◆ WHAT NEEDS TO BE DONE
Within the material below, how many lines include the word "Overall"? Only the number should be given.

⟨

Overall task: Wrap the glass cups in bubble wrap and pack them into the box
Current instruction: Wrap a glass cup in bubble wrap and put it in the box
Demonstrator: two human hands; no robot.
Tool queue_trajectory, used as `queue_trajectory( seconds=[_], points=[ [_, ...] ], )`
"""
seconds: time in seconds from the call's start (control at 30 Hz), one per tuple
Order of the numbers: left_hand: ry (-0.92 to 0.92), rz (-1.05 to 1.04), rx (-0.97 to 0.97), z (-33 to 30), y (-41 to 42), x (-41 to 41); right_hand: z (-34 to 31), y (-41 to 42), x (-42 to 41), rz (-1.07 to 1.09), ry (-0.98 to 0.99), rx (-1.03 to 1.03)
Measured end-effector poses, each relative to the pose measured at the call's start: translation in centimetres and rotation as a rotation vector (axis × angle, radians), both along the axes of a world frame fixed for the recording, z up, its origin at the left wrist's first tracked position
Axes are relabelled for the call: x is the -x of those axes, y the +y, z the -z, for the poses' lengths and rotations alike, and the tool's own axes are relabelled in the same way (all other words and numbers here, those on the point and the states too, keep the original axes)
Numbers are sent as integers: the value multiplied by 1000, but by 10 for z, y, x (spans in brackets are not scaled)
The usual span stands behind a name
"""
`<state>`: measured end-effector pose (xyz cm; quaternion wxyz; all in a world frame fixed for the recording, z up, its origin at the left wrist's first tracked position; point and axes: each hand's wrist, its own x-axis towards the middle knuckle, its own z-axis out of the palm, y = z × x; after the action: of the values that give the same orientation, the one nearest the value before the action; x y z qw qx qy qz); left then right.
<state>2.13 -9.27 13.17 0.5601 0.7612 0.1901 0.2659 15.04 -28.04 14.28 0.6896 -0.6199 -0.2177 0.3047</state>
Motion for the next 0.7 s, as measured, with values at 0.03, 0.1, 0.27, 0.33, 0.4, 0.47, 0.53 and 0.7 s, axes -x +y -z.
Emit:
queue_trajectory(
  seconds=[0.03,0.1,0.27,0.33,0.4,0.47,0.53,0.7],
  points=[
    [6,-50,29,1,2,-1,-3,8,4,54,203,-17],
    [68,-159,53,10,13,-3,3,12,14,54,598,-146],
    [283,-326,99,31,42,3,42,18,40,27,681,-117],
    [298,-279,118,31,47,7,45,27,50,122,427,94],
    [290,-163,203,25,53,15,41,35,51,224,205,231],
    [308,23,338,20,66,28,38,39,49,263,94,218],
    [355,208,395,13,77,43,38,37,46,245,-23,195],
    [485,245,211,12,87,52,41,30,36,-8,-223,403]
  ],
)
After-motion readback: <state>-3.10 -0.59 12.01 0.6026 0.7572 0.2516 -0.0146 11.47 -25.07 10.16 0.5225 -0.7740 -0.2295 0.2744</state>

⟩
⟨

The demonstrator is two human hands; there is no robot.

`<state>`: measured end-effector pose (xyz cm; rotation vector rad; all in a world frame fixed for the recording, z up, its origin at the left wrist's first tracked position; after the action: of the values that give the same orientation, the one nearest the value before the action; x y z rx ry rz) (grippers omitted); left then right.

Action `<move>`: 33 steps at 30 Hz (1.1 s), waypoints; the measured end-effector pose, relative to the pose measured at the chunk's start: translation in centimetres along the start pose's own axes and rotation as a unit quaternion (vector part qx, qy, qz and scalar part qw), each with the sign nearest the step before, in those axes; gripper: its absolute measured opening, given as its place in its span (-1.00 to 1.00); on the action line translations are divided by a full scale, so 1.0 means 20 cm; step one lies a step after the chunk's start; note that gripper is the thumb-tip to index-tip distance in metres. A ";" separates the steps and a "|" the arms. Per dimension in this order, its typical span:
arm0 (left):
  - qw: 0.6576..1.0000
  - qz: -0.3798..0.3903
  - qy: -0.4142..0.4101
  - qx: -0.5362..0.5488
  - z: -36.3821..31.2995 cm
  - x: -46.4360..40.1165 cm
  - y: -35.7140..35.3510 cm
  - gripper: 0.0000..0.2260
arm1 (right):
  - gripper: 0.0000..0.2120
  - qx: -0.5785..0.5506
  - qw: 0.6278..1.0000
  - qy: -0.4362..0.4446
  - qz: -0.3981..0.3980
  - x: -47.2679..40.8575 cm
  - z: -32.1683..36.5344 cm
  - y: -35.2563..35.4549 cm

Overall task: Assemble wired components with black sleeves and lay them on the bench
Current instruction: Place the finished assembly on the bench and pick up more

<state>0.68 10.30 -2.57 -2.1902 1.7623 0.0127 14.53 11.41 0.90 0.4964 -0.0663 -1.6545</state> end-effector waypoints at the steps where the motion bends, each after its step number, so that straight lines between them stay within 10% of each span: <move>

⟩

◆ OUTPUT
2